Texas shootout may tie to Colorado prison chief death

photo Emergency personnel are on the scene of a crash and shootout with police involving the driver of a black Cadillac with Colorado plates in Decatur, Texas, Thursday. The driver led police on a gunfire-filled chase through rural Montague County, crashed his car into a truck in Decatur, opened fire on authorities and was shot, officials said. Texas authorities are checking whether the Cadillac is the same car spotted near the home of Colorado prisons chief Tom Clements, who was shot and killed when he answered the door Tuesday night.

DECATUR, Texas - The black 1991 Cadillac slammed into an 18-wheeler hauling gravel on a rural four-lane road in the North Texas prairie. Its driver, a Colorado parolee and member of a white supremacist prison gang, bailed out and opened fire on the deputies chasing him.

Evan Spencer Ebel, 28, was shot in the head and died.

From the wreckage comes a mix of clues and speculation that tie together two shocking Colorado killings and could shed new light on a third one in Texas.

Although Colorado authorities won't confirm Ebel's gang ties or say whether they have anything to do with the slaying of the state prisons chief, they've locked down prisons, where the white supremacist gang is active, and upped security on state officials.

They say both are general precautions.

The potential ties between Ebel and the slaying of corrections director Tom Clements, 58, became clearer on Friday. The shell casings Texas authorities collected after the shootout are similar to those found at Clements' home. And the Cadillac Ebel drove matched the description of one spotted in the neighborhood that night.

Then, in the trunk of Ebel's car, Texas authorities found a Domino's pizza box and a jacket or shirt from the popular chain. That hardened the apparent connection between Ebel and the slaying of deliveryman Nathan Leon, who delivered a pizza on Sunday and was found dead of multiple gunshot wounds.

The most tenuous connection is to another slaying, that of prosecutor Mark Hasse in rural Kaufman County, 100 miles east of the crash site.

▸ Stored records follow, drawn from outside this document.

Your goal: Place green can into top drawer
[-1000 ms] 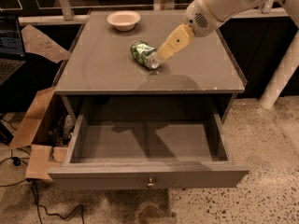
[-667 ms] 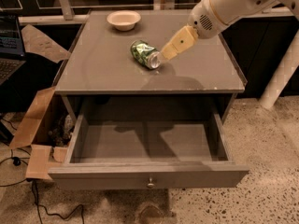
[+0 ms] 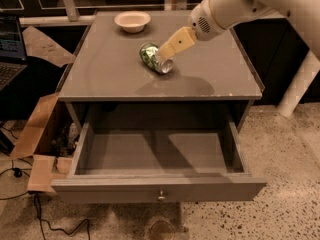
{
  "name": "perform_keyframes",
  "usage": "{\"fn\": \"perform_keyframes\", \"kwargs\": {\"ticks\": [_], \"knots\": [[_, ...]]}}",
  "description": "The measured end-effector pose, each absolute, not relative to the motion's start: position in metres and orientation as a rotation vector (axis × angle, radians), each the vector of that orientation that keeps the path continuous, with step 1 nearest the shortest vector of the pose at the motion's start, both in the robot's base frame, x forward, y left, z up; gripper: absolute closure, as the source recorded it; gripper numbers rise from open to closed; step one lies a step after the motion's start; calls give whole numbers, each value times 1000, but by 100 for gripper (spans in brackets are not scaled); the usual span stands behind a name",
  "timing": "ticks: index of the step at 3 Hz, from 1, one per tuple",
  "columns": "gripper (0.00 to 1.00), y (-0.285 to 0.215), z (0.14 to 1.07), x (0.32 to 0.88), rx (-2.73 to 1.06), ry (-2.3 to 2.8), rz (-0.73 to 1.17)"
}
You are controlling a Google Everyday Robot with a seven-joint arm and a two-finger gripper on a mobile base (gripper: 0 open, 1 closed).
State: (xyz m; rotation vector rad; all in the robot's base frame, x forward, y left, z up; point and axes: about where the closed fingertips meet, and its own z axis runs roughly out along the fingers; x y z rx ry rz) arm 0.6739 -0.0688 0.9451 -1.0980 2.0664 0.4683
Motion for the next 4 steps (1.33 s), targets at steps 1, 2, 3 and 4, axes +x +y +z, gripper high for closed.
{"fn": "perform_keyframes", "kwargs": {"ticks": [1,2,3,4], "knots": [[0,-44,938,693,-1113,2050,476],[0,-20,908,712,-1099,2093,480],[0,-19,906,713,-1095,2097,476],[0,-18,903,716,-1085,2105,467]]}}
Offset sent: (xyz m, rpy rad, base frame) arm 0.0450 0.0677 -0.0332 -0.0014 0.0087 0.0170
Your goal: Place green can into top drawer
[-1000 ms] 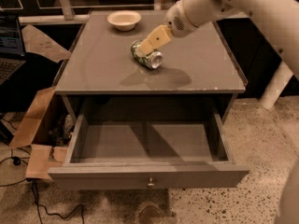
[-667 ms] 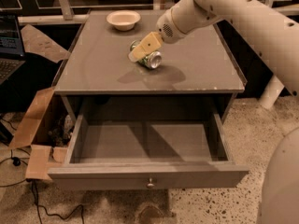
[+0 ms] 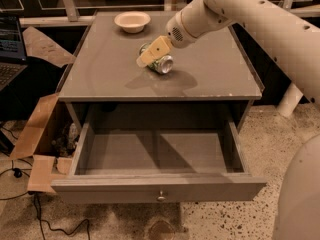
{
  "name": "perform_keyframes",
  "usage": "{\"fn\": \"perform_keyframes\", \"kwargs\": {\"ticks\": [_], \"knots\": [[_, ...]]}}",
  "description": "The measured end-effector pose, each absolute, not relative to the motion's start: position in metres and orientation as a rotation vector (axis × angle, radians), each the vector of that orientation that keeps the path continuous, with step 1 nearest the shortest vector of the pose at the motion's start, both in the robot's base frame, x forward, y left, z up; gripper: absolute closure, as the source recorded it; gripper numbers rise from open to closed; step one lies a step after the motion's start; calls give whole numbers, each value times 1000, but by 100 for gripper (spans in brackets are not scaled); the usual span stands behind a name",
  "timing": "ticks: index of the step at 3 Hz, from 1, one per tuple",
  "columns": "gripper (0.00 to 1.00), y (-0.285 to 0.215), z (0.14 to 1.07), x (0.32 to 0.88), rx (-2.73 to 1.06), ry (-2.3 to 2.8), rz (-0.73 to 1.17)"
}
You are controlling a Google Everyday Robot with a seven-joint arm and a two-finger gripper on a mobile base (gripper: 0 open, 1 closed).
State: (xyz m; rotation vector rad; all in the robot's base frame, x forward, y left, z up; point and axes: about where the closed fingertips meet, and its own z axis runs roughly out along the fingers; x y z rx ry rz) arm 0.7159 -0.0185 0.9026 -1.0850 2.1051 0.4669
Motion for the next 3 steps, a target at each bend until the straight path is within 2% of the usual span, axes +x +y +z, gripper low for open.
{"fn": "perform_keyframes", "kwargs": {"ticks": [3], "knots": [[0,-34,872,738,-844,2217,479]]}}
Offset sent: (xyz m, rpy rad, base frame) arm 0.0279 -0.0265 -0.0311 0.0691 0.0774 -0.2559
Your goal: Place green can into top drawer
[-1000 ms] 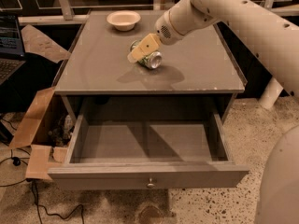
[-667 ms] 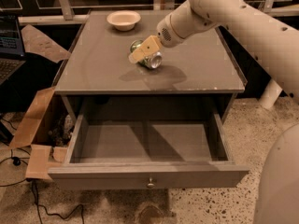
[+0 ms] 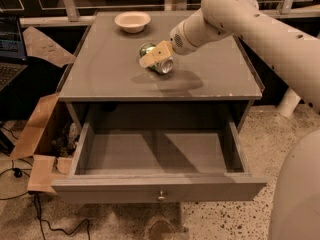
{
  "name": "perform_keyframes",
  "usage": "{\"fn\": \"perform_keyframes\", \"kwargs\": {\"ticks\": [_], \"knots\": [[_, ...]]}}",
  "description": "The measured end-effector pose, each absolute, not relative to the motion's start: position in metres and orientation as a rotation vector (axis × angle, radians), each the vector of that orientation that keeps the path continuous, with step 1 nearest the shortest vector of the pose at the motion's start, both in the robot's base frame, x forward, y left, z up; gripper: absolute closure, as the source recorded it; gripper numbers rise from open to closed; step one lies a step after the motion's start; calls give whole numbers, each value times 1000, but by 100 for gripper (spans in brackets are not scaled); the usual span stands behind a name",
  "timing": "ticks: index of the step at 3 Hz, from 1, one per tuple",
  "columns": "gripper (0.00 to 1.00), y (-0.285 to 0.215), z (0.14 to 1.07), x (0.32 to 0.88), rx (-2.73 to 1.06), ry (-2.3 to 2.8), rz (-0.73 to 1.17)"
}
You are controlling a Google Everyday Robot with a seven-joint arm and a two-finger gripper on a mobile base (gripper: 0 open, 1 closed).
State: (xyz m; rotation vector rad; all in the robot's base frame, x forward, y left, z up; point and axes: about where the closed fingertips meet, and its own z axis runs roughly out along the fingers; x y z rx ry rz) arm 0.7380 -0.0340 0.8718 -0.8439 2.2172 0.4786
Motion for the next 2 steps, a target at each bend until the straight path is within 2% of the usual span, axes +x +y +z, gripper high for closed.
{"fn": "perform_keyframes", "kwargs": {"ticks": [2], "knots": [[0,-24,851,740,-799,2263,506]]}}
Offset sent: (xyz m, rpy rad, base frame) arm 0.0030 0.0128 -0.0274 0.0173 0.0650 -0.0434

Hasse was gunned down as he walked through the courthouse parking lot the morning of Jan. 31. Authorities were already probing whether white supremacists assassinated Hasse.

Now they are starting to question the parallels between the Hasse case and the Clements slaying.

"Everybody is wondering, why did he run to Texas?" Kaufman County Dist. Atty. Mark McLelland said of Ebel in an interview. "Those things happen up there (in Colorado), and all of a sudden he's here where something like that already happened, your imagination runs wild."

A federal law enforcement official confirmed Ebel's white supremacist ties to The Associated Press on condition of anonymity, because he wasn't authorized to speak about the investigation.

The gang he's a member of is the 211s, one of the most vicious white supremacist groups operating in the nation's prisons, comparable to the Aryan Brotherhood of Texas, according to the Southern Poverty Law Center, which tracks extremist groups.

Founded in 1995 to protect white prisoners from attacks, it operates only in Colorado and has anywhere from between a couple hundred to 1,000 members, senior fellow Mark Potok said Friday.

The gang has grown into a sophisticated criminal enterprise where members are assigned military titles like "general" and extort money from fellow prisoners, regardless of race. Released members are expected to make money to support those still in prison, Potok said. He said members have to attack someone to get in and can only get out by dying.

"It's blood in and blood out," he said.

In 2005, 32 members were indicted for racketeering and the gang's founder, Benjamin Davis, was sentenced to over 100 years in prison.

Legal records show Ebel was convicted of several crimes in Colorado dating back to 2003, including punching a prison guard in 2008. He apparently was paroled, but Colorado Department of Corrections spokeswoman Alison Morgan said she could not release information on prisoners because of the ongoing investigation into Clements' death.

Scott Robinson, a criminal defense attorney and media legal analyst, represented Ebel in 2003 and 2004. He said Ebel had been sentenced to a halfway house for a robbery charge in 2003 before he was accused in two additional robbery cases the following year that garnered prison sentences of three and eight years.

"I thought he was a young man who was redeemable, otherwise I wouldn't have taken the case," Robinson said, saying he didn't recall the details of the case.

Robinson said he knew Ebel before he got in trouble. He said Ebel was raised by a single father and had a younger sister who died in a car accident years ago.

Vicky Bankey said Ebel was in his teens when she lived across from him in suburban Denver until his father moved a couple of years ago. She remembers seeing Ebel once jump off the roof of his house. "He was a handful. I'd see him do some pretty crazy things," she said.

"He had a hair-trigger temper as a kid. But his dad was so nice," Bankey said.

Ebel's father didn't return multiple phone calls.